To quote, from page 112:
Small wins are exactly what they sound like, and are part of how keystone habits create widespread changes. A huge body of research has shown that small wins have enormous power, and influence disproportionate to the accomplishments of the victories themselves. “Small wins are a steady application of a small advantage,” one Cornell professor wrote in 1984. “Once a small win has been accomplished, forces are set in motion that favor another small win.”
Small wins fuel transformative changes by leveraging tiny advantages into patterns that convince people that bigger achievements are within reach.
Small Wins reap Big Rewards
Using a more universal example, lets say someone wants to lose weight. They walk into their local bookstore and mozy over to the diet/nutriton section and choose from the cornucopia of diet books available. In it the book suggest that they need to drink more water, eat more vegetables, and fruit, include more protein, take their fish oil supplement, exercise more, avoid carbs at all costs, except for post-training (or if it happens to be an even numbered day in a leap year), oh and by the way, you should only buy organic foods.

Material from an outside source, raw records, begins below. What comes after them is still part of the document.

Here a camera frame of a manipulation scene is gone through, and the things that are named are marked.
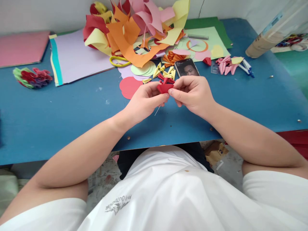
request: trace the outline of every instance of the sleeve
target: sleeve
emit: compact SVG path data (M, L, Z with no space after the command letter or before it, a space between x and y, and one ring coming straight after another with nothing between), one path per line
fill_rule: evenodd
M0 226L0 231L75 231L85 217L85 201L65 198L41 204L13 217Z
M280 220L294 218L308 225L307 179L282 172L254 171L244 176L243 192L280 216Z

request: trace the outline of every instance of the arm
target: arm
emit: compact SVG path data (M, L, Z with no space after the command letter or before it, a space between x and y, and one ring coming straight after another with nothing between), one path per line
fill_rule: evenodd
M308 179L308 162L282 137L268 128L217 104L204 77L183 76L169 94L207 120L244 159L243 174L272 170Z
M96 125L56 153L18 193L0 218L0 225L40 204L62 198L88 197L88 177L106 160L119 139L168 100L159 82L140 86L126 108Z

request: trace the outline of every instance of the t-shirt logo
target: t-shirt logo
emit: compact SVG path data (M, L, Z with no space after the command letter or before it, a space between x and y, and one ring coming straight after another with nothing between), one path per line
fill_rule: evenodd
M124 206L126 206L130 202L131 197L132 197L132 195L118 197L111 204L106 206L105 212L114 211L115 215L116 215Z

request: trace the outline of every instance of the hand
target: hand
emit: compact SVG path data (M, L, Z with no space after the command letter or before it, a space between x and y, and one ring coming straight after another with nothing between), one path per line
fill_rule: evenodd
M157 90L159 82L149 82L138 88L134 96L123 110L130 117L134 124L151 115L158 106L164 106L169 98L169 94L160 94Z
M206 115L216 104L208 81L203 76L182 76L176 80L168 93L178 107L185 105L194 114L206 119Z

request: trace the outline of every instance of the dark shorts
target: dark shorts
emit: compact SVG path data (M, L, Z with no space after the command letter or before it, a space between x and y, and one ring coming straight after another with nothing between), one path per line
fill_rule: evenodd
M210 167L210 163L206 161L204 150L201 148L201 145L199 142L194 143L185 143L185 144L176 144L174 146L177 146L184 151L186 151L188 154L190 154L196 161L198 161L200 164L202 164L206 169L214 173L213 169ZM118 159L118 167L122 173L120 176L120 179L123 180L128 172L128 170L131 168L132 164L135 162L135 160L138 158L138 156L141 155L145 149L134 149L134 150L126 150L121 151L119 154Z

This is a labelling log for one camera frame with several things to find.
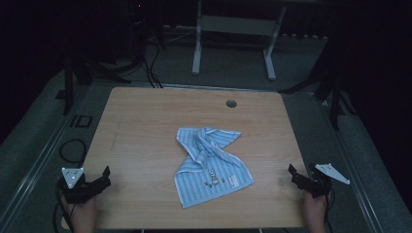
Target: leg
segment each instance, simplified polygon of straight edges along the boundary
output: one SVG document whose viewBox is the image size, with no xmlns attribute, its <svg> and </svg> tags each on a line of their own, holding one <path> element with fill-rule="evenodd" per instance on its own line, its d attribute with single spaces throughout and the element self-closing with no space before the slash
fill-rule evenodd
<svg viewBox="0 0 412 233">
<path fill-rule="evenodd" d="M 282 20 L 285 15 L 286 7 L 283 7 L 281 10 L 281 13 L 279 14 L 278 20 L 275 23 L 275 27 L 273 28 L 273 34 L 272 38 L 270 41 L 270 45 L 267 49 L 263 50 L 263 58 L 264 58 L 264 63 L 266 64 L 266 70 L 267 70 L 267 78 L 269 80 L 275 80 L 276 75 L 275 75 L 275 69 L 273 68 L 273 61 L 272 61 L 272 52 L 273 48 L 275 47 L 276 39 L 278 38 L 279 35 L 279 29 L 282 25 Z"/>
<path fill-rule="evenodd" d="M 196 26 L 196 48 L 194 49 L 193 66 L 191 73 L 198 75 L 200 73 L 200 57 L 202 55 L 202 46 L 200 44 L 201 36 L 201 19 L 202 19 L 202 1 L 197 1 L 197 26 Z"/>
</svg>

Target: white stand
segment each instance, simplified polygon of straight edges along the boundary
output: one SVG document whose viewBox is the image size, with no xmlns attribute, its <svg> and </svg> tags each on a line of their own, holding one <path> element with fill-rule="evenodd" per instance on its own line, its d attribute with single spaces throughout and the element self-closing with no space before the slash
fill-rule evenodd
<svg viewBox="0 0 412 233">
<path fill-rule="evenodd" d="M 283 7 L 277 20 L 266 19 L 247 19 L 238 17 L 214 17 L 202 15 L 202 1 L 197 1 L 197 26 L 196 26 L 196 47 L 194 49 L 193 66 L 191 72 L 194 75 L 200 73 L 200 58 L 202 47 L 200 37 L 202 31 L 216 31 L 226 33 L 239 33 L 250 35 L 270 36 L 270 45 L 263 50 L 264 62 L 266 64 L 267 77 L 269 80 L 275 80 L 275 69 L 271 54 L 278 38 L 279 29 L 285 15 L 286 7 Z"/>
</svg>

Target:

Capiche? Good. Now get to it!
It’s A LOT to take in, and to say that it can feel pretty freaking overwhelming would be an understatement akin to saying the Grand Canyon is kinda big.
Many will reluctantly make an effort to change (I CAN do this, easy peezy), but while intentions are good, it’s only so long before said person feels lost and reverts back to old habits.
It’s just too much to take on so many things at once – and it’s a mistake that everyone (myself included) makes.
Instead, start small. Start with ONE habit – say, eat one more serving of greens per day.
Once you master that, and it becomes a habit, you can move onto something else like getting a gym membership and starting with making an effort to go twice per week.
Once you know you can do that, you can up that number to three, maybe four times per week.
It’s all about those small wins – and this can be applied to anything, really.
Getting out of credit card debt.
Increasing your bench press.
Training for a marathon.
Making a movie quality Iron Man suit.
The key is to not fall into the trap that you have to tackle everything at once. It doesn’t matter how trivial or minute the small win is…..any win is a step in the right direction.